In 1995 some 732,000 babies were born in the UK and 765,000 in Germany – just 33,000 more. And yet 21 years later, in 2016, in Britain there were 2.28 million students at higher education institutions, of whom 1.75 million were undergraduates. In Germany in 2016 there were 2.81 million students – 530,000 more than in the UK. Of these German students, 1.78 million were at traditional universities and another 0.96 million at universities of applied sciences. The number of German students rose by almost a million in the 20 years to 2016.

Since 1995 German universities have been making considerable efforts to recruit more foreign students, even though they don’t pay fees either.
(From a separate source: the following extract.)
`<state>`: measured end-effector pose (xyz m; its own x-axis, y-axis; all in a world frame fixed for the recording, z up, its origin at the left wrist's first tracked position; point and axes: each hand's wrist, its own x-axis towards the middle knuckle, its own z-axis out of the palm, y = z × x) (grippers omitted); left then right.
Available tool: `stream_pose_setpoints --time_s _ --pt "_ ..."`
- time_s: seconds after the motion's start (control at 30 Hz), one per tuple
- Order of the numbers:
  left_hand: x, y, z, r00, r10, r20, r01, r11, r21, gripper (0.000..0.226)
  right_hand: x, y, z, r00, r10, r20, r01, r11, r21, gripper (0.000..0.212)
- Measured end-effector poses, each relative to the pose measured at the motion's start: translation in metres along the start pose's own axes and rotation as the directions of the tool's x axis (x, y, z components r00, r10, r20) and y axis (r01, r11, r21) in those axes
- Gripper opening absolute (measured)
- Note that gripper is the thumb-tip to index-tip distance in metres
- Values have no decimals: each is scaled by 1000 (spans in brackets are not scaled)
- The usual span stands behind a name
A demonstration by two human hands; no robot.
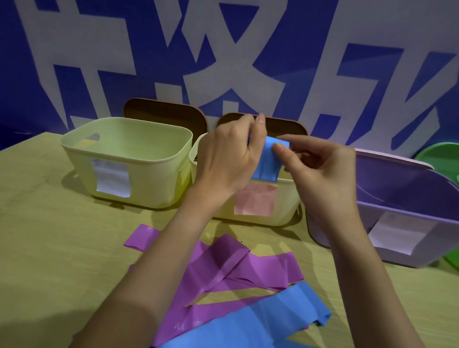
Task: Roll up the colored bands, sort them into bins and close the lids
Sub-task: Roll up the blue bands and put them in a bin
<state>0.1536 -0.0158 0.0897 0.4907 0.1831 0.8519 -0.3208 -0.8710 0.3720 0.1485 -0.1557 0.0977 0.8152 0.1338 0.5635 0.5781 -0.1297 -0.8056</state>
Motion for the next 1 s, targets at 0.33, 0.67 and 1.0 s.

Numbers have more than doubled in that period to 0.36 million. The recent German coalition government aimed for 350,000 by 2020, and the target was reached three years ahead of time. The reason was the recognition that universities are better and more interesting places if they are diverse. When it comes to spending money and the public good most mainland Europeans think differently from Britain.

In Germany, education is a devolved matter of the federal states so specific conditions vary slightly, but there are no fees in any state aside from a general payment of a few hundred euros for administrative costs. In many cases this covers a free public transport pass, discounts on food in university canteens  and other perks that students in most of the UK have to pay for on top of their tuition fees.

Education in Germany is seen as a public good, something that benefits society as a whole, rather than a product that can be sold to enhance an individual’s career prospects.

Some federal states have started a debate about introducing tuition fees for non-EU students. This year, the state of Baden-Württemberg introduced an annual €3,000 fee for those from outside the EU, provoking considerable controversy and leading to a drop in international student numbers. It seems unlikely it will become a trend – several German states began charging small tuition fees for all students about a decade ago, but one by one abolished them again.

Britain is very different. One group of researchers has suggested that since higher student fees enable high pay for vice-chancellors, this results in better university education. As with healthcare, however, the best education is provided when profit is not a motive. If that principle is not accepted, the risk is we’ll get a “Trump university” system.

In 2015 the Higher Education Policy Institute said: “People in England, Wales and Northern Ireland often ask, if Germany can abolish tuition fees, why can’t we? Part of the answer is that Germany sends a lower proportion of young people to university and spends less on each one.”

This was, and still is, not true. A larger number and higher proportion of young people in Germany go to university than in the UK. Additionally, according to a report from Ucas last week, the proportion of poorer students going to university in Britain has fallen compared with the richest (many of the wealthiest fifth will incur no debt as their parents pay their fees up front).

The new “multiple equality” measure of deprivation Ucas now uses is the best way of gauging trends in the social equality of a university’s intake. Its new data is a strong indication that the introduction of high student fees and loans has not widened access – it has done the opposite.

Talking about pay is embarrassing. Making simple numerical mistakes can be embarrassing. Not understanding how young people can be so well educated for free in another European country is embarrassing. Student fees in the UK cannot be defended – they’re just embarrassing.

Danny Dorling is professor of human geography at Oxford University. Ben Hennig was educated in Germany and is a lecturer at the University of Iceland.